Generally, a load balancer distributes each incoming request independently amongst the group of servers behind it. There are different algorithms to determine the distribution path of traffic. Such algorithms are round-robin, weighted round-robin, least connections, weighted least connection, etc. The load balancer evenly distributes the requests to the most suitable and available servers. It also ensures that the system does not overwhelm one server with traffic when the other servers remain idle.
However, this mode of load balancing is not always adequate. We can have requirements to bind all traffic from a single user session to one single target server. The load balancer will distribute the first transaction to one server (based on a chosen algorithm). It’ll then bind subsequent traffic (from the same user session) to the same server. We use the Session Affinity load balancer feature to achieve this system behavior. It sends all subsequent traffic from a user session to the same target server where it transmitted the first request.
We interchangeably use terminologies like session affinity, sticky session, or chatty session.
What are the use cases of session affinity in load balancer?
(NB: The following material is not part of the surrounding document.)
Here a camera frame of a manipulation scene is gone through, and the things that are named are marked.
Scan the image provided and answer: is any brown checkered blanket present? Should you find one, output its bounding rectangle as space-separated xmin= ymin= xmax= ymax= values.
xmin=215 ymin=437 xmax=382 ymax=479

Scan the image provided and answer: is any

I could gather the following two good use cases of session affinity:
- Session affinity is helpful in situations where we maintain the state information of user actions on the server-side to provide a seamless experience for the subsequent steps taken by a user.
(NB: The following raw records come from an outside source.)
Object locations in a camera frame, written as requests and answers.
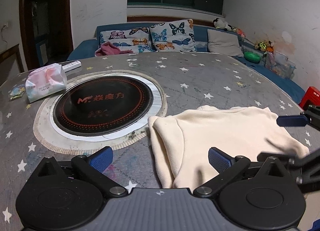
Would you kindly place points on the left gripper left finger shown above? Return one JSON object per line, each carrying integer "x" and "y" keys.
{"x": 90, "y": 169}

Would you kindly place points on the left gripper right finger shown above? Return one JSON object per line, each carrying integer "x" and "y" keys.
{"x": 229, "y": 170}

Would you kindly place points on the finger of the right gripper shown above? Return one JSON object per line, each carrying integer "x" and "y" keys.
{"x": 284, "y": 158}
{"x": 292, "y": 121}

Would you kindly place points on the cream sweatshirt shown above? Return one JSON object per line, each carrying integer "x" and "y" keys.
{"x": 180, "y": 143}

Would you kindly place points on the red plastic stool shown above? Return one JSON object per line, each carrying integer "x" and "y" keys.
{"x": 311, "y": 97}

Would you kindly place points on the clear plastic storage box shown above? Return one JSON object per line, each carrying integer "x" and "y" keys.
{"x": 280, "y": 64}

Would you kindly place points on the black round induction cooktop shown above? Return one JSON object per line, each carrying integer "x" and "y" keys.
{"x": 108, "y": 108}

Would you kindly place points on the green bowl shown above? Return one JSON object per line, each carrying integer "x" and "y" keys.
{"x": 252, "y": 57}

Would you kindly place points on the yellow orange plush toys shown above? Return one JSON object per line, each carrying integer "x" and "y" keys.
{"x": 265, "y": 46}

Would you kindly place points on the pink tissue pack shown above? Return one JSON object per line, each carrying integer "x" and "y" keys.
{"x": 45, "y": 81}

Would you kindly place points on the white remote control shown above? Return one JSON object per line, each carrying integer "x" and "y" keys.
{"x": 71, "y": 66}

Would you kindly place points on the small colourful card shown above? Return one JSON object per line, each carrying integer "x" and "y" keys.
{"x": 17, "y": 92}

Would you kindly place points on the grey plain cushion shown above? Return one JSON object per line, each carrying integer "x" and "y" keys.
{"x": 223, "y": 43}

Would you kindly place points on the blue corner sofa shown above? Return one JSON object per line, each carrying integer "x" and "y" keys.
{"x": 87, "y": 48}

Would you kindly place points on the pink cloth on sofa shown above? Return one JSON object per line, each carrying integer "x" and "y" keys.
{"x": 108, "y": 48}

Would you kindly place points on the black white plush toy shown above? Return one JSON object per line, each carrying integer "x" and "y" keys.
{"x": 223, "y": 25}

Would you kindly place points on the left butterfly pillow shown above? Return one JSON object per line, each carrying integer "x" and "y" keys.
{"x": 136, "y": 39}

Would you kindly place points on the butterfly pillow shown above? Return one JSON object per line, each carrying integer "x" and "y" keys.
{"x": 175, "y": 36}
{"x": 136, "y": 39}

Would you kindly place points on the right butterfly pillow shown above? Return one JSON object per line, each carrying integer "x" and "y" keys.
{"x": 175, "y": 36}
- Consider a situation where we need to read some information from the database and use it in a series of steps the user takes in the same session. Repeatedly reading from persistent database storage causes delay and may not be the perfect user experience. So, we can read from slow persistent storage once and store it in the local cache for subsequent requests as an alternative. We can use the session affinity feature of the load balancer to route all the subsequent traffic to the same server where it sent the first one.
- Let’s take one concrete example. When a user logs in to a portal, we retrieve his basic profile information from the database for the need of the user landing page. Subsequently, if the user clicks on address information or saved payment information, we’ll make a few more API calls to the backend to fetch relevant data. So, for each such action, if we perform disk I/O in the form of a database lookup, the system performance will be bad. Instead, we can store the profile information in the local server cache when the user logs in. We can send the traffic to the same server using the session affinity feature and fetch the data from the in-memory cache for subsequent API calls.
What are the benefits of session affinity?
Session affinity benefits us in multiple ways:
- Good utilization of local in-memory caches
- Better performance of the application
- Improved user experiences
- Reduction of costly disk I/O
- In the absence of session affinity, there would have been a need to exchange user-session information between servers. Or, there would be a need for an expensive and complex implementation of a global cache. But with session affinity, we can reduce these costs.
- The session affinity is a load balancer feature. So, the applications can concentrate on the core business without worrying about user sessions. Thus, the overall solution becomes simpler.